Exercise description: Exactly as they appear below, repeat the lines from the one with "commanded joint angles" through the one with "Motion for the", and no others.

Supplied material:
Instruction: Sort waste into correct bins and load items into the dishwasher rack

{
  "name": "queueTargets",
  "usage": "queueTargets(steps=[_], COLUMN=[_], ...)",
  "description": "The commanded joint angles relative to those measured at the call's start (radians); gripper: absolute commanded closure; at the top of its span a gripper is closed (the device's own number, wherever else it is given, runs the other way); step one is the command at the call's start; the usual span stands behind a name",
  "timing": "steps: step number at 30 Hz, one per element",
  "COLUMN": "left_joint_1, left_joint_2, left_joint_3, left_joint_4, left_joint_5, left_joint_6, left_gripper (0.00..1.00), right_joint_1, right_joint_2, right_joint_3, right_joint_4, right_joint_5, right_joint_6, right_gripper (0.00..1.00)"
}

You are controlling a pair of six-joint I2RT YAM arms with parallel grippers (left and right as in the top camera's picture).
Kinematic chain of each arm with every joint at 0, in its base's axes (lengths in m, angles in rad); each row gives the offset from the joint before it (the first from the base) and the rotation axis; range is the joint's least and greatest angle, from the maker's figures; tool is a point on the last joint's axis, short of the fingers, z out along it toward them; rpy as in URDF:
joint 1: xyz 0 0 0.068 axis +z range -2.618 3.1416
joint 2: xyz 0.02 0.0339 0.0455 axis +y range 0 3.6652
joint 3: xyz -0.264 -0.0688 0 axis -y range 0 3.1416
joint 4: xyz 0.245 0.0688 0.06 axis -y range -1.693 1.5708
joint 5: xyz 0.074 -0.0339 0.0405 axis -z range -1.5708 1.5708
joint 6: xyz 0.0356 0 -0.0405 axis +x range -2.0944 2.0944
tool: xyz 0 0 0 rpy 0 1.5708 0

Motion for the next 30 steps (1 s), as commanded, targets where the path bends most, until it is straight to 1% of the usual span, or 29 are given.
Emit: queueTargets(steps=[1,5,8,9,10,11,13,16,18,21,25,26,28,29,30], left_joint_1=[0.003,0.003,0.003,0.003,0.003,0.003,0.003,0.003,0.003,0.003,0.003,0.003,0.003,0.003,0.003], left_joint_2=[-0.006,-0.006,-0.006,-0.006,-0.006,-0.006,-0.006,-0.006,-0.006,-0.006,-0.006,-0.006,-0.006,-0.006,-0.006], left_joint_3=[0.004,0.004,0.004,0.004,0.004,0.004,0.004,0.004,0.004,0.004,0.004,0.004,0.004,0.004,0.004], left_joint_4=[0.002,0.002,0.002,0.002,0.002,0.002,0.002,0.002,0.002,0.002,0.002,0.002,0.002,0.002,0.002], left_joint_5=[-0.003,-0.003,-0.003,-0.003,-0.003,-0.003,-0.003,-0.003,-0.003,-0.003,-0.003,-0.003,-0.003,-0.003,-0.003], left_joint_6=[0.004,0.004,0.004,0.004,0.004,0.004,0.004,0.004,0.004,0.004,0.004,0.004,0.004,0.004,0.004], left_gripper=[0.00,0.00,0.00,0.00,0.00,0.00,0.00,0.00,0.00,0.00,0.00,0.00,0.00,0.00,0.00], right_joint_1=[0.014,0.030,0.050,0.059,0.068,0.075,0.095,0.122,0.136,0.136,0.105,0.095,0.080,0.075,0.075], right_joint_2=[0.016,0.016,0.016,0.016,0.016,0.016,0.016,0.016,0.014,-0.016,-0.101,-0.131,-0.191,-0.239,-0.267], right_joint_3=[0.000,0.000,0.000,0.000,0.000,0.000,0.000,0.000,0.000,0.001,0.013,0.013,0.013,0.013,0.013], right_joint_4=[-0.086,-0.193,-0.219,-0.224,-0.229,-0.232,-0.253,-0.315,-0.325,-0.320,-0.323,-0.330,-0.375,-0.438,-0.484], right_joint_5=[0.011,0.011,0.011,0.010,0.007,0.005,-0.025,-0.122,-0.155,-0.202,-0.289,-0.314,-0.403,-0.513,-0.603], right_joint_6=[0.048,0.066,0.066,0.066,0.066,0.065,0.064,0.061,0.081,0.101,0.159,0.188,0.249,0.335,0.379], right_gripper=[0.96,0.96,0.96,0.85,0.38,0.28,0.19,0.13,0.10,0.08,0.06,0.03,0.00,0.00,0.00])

Output:
  "description": "The commanded joint angles relative to those measured at the call's start (radians); gripper: absolute commanded closure; at the top of its span a gripper is closed (the device's own number, wherever else it is given, runs the other way); step one is the command at the call's start; the usual span stands behind a name",
  "timing": "steps: step number at 30 Hz, one per element",
  "COLUMN": "left_joint_1, left_joint_2, left_joint_3, left_joint_4, left_joint_5, left_joint_6, left_gripper (0.00..1.00), right_joint_1, right_joint_2, right_joint_3, right_joint_4, right_joint_5, right_joint_6, right_gripper (0.00..1.00)"
}

You are controlling a pair of six-joint I2RT YAM arms with parallel grippers (left and right as in the top camera's picture).
Kinematic chain of each arm with every joint at 0, in its base's axes (lengths in m, angles in rad); each row gives the offset from the joint before it (the first from the base) and the rotation axis; range is the joint's least and greatest angle, from the maker's figures; tool is a point on the last joint's axis, short of the fingers, z out along it toward them; rpy as in URDF:
joint 1: xyz 0 0 0.068 axis +z range -2.618 3.1416
joint 2: xyz 0.02 0.0339 0.0455 axis +y range 0 3.6652
joint 3: xyz -0.264 -0.0688 0 axis -y range 0 3.1416
joint 4: xyz 0.245 0.0688 0.06 axis -y range -1.693 1.5708
joint 5: xyz 0.074 -0.0339 0.0405 axis -z range -1.5708 1.5708
joint 6: xyz 0.0356 0 -0.0405 axis +x range -2.0944 2.0944
tool: xyz 0 0 0 rpy 0 1.5708 0

Motion for the next 30 steps (1 s), as commanded, targets where the path bends most, until it is straight to 1% of the usual span, or 29 are given.

No more output will be produced.